Chandra Jackson

Headshot of Chandra Jackson
Earl Stadtman Investigator

Social & Environmental Determinants of Health Equity Group Epidemiology Branch
National Institute of Environmental Health Sciences
Research Triangle Park, NC
chandra.jackson@nih.gov

Dr. Chandra L. Jackson is an Earl Stadtman Tenure-Track Investigator who leads the Social and Environmental Determinants of Health Equity group in the Epidemiology Branch of the National Institute of Environmental Health Sciences with a joint appointment in the intramural program of the National Institute of Minority Health and Health Disparities. She has a Master’s degree in Cardiovascular Epidemiology from the Harvard T.H. Chan School of Public Health and a PhD in Cardiovascular Epidemiology from The Johns Hopkins Bloomberg School of Public Health.
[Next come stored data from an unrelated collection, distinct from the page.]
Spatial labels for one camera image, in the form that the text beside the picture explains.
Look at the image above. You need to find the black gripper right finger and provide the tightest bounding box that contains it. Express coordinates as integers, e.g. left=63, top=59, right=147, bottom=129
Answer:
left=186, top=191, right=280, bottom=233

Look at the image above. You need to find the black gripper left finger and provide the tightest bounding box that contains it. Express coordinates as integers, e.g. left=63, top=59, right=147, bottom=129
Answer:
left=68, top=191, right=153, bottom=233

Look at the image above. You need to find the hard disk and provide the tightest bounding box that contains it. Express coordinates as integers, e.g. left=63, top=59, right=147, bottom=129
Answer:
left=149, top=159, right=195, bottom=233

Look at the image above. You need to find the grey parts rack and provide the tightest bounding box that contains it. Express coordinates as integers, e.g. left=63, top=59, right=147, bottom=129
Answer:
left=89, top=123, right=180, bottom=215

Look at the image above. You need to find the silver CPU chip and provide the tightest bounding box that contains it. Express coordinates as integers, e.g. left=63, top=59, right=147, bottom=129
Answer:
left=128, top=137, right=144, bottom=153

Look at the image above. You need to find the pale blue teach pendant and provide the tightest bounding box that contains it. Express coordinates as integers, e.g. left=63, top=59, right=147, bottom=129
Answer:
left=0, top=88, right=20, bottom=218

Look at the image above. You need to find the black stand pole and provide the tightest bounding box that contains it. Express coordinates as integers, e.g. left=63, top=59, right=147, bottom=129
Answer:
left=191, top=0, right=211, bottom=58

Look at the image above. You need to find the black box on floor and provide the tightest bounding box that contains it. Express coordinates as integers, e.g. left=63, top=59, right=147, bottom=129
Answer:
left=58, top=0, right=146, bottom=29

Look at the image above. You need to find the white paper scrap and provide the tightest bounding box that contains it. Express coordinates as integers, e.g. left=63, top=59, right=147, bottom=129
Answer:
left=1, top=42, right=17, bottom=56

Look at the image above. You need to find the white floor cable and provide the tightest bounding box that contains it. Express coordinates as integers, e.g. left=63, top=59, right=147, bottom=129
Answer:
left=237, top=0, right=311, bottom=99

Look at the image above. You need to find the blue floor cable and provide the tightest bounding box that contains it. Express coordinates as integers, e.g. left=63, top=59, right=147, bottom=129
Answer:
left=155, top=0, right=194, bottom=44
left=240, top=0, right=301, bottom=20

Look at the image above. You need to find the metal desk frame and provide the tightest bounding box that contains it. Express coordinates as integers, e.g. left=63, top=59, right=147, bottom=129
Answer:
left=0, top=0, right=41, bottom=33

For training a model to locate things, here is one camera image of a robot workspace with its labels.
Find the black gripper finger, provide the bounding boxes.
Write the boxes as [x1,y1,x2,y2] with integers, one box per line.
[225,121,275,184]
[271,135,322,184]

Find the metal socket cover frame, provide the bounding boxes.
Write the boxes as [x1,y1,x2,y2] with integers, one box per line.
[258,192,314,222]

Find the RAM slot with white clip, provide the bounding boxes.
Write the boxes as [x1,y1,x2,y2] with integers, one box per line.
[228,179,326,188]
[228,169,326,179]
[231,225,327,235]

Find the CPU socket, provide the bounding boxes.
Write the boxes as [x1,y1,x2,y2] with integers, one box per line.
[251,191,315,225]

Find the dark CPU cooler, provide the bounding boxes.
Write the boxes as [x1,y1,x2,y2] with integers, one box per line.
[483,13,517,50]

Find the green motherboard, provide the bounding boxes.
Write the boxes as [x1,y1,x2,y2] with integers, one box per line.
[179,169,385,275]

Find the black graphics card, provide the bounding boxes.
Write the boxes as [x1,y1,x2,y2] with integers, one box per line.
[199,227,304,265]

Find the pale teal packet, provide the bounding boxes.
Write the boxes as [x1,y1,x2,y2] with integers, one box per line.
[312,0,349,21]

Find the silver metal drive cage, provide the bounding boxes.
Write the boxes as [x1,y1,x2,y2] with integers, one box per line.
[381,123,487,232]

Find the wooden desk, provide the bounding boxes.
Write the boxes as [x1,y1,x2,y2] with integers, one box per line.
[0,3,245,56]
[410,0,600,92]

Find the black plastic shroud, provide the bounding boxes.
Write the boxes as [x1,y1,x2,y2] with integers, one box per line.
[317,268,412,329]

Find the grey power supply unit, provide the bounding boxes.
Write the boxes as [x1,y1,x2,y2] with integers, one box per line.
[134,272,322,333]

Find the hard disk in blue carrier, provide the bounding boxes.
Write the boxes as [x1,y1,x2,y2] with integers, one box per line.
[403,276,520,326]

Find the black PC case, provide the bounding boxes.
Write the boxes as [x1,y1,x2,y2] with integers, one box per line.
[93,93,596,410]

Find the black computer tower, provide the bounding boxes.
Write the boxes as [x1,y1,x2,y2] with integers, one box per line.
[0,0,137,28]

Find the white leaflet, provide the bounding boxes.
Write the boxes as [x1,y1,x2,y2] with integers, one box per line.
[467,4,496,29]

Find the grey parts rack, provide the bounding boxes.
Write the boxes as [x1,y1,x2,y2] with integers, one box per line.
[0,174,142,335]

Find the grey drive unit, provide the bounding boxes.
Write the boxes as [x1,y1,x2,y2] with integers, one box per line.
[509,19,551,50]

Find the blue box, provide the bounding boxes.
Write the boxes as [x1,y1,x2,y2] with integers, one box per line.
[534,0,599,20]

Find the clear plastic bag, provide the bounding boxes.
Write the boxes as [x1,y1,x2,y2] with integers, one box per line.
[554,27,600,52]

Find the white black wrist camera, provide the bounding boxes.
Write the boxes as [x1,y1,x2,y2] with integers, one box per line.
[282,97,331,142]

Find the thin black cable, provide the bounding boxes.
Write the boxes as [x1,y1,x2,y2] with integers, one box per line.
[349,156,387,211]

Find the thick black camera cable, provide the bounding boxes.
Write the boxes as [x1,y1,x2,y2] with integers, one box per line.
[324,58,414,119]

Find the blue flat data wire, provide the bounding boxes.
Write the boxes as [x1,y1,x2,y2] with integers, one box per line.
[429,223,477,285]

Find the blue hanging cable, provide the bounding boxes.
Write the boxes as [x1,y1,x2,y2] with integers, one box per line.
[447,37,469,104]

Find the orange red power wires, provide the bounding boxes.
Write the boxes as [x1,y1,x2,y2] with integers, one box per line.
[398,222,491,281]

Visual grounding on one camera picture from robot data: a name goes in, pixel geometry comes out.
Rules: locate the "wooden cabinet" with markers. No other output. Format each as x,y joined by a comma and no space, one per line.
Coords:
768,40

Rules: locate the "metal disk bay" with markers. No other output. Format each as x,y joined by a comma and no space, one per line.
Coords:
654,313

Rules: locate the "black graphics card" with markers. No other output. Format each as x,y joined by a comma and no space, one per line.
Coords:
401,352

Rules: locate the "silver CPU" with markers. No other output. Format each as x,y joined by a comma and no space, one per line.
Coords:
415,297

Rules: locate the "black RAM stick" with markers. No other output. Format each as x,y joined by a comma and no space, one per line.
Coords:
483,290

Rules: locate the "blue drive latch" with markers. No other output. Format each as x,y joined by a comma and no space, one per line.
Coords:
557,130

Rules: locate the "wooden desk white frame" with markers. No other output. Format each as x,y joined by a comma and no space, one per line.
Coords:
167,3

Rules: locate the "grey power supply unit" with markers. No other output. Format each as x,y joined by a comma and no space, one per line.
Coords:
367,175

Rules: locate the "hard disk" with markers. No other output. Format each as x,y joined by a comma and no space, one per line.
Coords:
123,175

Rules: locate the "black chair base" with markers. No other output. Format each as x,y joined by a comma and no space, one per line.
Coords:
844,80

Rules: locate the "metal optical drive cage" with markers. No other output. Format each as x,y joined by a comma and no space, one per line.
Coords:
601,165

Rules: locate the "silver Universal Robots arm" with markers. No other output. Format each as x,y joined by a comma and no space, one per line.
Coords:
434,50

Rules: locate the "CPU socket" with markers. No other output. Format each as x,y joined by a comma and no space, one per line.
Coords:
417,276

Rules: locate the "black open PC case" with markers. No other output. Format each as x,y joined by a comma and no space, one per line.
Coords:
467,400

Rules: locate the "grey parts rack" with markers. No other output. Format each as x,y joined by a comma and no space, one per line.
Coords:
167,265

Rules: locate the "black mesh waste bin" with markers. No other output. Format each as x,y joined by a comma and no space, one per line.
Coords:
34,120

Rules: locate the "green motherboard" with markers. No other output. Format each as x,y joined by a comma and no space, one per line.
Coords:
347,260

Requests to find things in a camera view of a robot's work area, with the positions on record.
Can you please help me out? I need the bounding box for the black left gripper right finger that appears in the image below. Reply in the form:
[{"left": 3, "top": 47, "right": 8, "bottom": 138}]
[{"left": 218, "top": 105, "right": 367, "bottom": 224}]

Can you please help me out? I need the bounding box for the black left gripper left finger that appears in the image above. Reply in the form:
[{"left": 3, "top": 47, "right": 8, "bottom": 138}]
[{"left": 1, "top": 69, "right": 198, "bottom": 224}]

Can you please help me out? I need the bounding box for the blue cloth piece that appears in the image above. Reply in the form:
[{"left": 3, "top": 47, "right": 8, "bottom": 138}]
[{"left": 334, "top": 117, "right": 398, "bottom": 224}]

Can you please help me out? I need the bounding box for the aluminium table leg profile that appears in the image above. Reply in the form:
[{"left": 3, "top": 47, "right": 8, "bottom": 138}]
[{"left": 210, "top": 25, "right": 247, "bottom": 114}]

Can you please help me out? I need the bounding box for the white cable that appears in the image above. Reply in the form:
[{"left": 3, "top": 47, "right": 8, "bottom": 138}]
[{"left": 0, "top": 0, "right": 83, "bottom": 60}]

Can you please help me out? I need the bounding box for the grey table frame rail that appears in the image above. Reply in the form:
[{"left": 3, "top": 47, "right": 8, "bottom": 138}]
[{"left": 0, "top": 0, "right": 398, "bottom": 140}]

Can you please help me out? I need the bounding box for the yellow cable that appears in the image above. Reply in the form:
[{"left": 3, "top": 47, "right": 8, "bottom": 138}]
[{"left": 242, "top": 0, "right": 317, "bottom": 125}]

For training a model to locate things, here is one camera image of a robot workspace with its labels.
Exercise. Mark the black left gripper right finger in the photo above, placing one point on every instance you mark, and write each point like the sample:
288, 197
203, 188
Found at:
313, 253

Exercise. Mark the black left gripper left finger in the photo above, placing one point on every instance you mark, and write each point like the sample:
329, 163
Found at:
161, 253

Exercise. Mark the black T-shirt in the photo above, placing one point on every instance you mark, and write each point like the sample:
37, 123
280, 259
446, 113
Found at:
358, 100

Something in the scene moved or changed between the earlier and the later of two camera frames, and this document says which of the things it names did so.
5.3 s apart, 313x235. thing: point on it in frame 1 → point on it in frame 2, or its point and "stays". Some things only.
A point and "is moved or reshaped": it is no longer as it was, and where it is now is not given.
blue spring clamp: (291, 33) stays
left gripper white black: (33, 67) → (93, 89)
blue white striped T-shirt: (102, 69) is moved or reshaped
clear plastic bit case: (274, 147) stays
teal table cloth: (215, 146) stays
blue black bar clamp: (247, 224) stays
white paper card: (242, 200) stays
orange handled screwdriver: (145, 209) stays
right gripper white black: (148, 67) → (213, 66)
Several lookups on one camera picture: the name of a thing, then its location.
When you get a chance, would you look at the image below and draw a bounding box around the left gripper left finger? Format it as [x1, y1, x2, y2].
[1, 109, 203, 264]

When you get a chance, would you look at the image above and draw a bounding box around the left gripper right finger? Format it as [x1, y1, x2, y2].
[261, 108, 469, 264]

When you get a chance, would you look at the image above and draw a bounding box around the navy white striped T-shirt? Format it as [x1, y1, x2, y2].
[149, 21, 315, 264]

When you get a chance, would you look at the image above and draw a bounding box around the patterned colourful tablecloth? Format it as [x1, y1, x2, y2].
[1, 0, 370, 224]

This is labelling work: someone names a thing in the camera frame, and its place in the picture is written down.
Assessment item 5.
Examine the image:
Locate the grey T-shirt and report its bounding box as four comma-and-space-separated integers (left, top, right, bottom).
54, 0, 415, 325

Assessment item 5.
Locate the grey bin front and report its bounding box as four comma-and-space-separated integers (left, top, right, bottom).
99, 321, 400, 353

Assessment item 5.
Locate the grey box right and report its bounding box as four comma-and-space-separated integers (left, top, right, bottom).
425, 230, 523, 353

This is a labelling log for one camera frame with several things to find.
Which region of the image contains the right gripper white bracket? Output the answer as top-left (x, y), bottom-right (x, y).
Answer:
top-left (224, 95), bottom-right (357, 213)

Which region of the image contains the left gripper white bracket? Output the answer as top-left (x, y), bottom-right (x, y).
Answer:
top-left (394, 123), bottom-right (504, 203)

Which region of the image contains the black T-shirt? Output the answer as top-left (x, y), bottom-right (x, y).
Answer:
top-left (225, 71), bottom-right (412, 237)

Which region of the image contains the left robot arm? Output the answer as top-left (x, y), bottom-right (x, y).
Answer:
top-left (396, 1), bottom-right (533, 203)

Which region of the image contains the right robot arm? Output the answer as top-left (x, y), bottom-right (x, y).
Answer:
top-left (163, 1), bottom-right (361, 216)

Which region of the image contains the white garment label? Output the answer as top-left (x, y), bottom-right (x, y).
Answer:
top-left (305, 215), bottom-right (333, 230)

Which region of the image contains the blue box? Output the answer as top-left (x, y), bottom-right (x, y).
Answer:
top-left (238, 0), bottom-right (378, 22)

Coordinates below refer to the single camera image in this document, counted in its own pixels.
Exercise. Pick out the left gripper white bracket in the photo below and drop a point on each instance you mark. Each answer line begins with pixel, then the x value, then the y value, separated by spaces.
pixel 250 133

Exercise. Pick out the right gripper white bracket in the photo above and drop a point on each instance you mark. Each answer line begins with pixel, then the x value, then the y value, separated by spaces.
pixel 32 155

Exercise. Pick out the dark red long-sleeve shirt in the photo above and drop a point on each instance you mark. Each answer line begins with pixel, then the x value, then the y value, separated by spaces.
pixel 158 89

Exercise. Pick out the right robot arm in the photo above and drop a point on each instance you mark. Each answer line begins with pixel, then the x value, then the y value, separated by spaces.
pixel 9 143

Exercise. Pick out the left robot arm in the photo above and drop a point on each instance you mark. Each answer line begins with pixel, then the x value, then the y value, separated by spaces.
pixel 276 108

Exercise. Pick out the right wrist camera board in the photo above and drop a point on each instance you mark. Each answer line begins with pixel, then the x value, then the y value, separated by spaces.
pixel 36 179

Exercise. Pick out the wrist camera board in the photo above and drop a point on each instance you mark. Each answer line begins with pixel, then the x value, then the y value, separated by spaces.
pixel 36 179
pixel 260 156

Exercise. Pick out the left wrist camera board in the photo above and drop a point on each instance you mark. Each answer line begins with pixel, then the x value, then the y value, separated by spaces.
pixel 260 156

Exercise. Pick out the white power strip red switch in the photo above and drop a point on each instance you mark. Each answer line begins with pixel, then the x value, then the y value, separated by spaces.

Dr. Jackson studies pathways by which factors in the physical and social environments impact racial/ethnic and socioeconomic disparities in sleep health and subsequent risk of chronic diseases related to cardiometabolic dysfunction. She currently uses observational epidemiology studies and mixed methods approaches to inform future multi-pronged interventions with the goal of providing scientific evidence that informs policies and practices designed to improve population health and address unjust and costly health disparities. In addition to serving as an evaluation member for both a CDC-funded REACH Demonstration project and the Massachusetts Prevention Wellness Trust Fund to address health disparities and reduce healthcare costs, Dr. Jackson was recently awarded a Bench-to-Bedside grant to integrate metabolomics into her disparities-focused research program.

Her prior research has been presented at international and national scientific conferences and her studies have been published in scientific journals like the New England Journal of Medicine, Lancet, JAMA Internal Medicine, and the American Journal of Epidemiology. Her findings have also been discussed in major media outlets such as the US News & World Report and The New York Times. She currently serves as a member of the editorial boards of BMC Public Health and Sleep Health, the Journal of the National Sleep Foundation. Dr. Jackson has earned merit-based awards, including the Charlotte Silverman Award for outstanding commitment to public health, policy, and community outreach at Johns Hopkins, an Outstanding Fellows Award at Harvard, and the Ernest J. Everett Just Lecture Prize for innovative research centered around factors affecting African Americans.